[DIRECTIONS] Take each line of the listing that has the string "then" and report it.

[DATA BLOCK]
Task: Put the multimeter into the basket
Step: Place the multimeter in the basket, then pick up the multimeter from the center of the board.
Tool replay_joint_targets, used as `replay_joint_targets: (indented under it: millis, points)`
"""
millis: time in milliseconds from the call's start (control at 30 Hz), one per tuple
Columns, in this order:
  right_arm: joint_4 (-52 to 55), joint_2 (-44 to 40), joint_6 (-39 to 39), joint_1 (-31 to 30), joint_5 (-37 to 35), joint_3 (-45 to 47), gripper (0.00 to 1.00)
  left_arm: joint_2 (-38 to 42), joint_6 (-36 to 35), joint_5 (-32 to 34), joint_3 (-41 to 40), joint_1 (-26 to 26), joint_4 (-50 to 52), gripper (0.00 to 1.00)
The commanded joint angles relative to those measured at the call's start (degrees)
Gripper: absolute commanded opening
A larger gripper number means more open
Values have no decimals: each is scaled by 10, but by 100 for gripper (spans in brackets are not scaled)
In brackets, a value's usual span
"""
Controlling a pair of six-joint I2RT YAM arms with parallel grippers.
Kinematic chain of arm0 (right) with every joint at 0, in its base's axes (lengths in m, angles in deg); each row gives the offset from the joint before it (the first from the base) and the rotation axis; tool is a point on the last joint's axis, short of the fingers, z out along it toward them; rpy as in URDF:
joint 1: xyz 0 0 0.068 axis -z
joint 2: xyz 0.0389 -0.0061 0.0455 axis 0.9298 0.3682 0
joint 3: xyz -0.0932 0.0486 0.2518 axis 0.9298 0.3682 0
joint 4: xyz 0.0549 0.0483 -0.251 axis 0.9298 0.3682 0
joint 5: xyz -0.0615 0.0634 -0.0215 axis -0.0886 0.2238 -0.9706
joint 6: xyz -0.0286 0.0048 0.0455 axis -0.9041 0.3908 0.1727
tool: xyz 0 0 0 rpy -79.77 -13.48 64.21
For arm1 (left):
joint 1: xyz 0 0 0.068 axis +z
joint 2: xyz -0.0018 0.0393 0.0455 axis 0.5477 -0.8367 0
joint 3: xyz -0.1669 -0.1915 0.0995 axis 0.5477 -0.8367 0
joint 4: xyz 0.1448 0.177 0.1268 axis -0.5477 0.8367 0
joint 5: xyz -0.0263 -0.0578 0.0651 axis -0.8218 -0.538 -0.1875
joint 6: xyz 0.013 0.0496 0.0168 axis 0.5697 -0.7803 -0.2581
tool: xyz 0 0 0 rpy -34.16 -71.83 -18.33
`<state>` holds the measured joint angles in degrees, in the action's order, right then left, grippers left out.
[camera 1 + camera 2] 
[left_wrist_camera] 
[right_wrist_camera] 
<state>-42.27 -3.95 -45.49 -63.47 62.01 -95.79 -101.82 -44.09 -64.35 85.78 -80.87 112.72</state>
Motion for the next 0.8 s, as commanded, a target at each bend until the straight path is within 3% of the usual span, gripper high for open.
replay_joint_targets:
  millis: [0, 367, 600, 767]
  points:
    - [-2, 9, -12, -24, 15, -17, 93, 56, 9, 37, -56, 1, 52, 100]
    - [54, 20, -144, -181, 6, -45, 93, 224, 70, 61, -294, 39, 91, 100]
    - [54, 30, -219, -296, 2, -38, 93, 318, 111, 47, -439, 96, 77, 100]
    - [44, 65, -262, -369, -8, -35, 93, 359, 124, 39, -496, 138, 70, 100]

[RESULT OF THIS EXERCISE]
Step: Place the multimeter in the basket, then pick up the multimeter from the center of the board.
`<state>` holds the measured joint angles in degrees, in the action's order, right then left, grippers left out.

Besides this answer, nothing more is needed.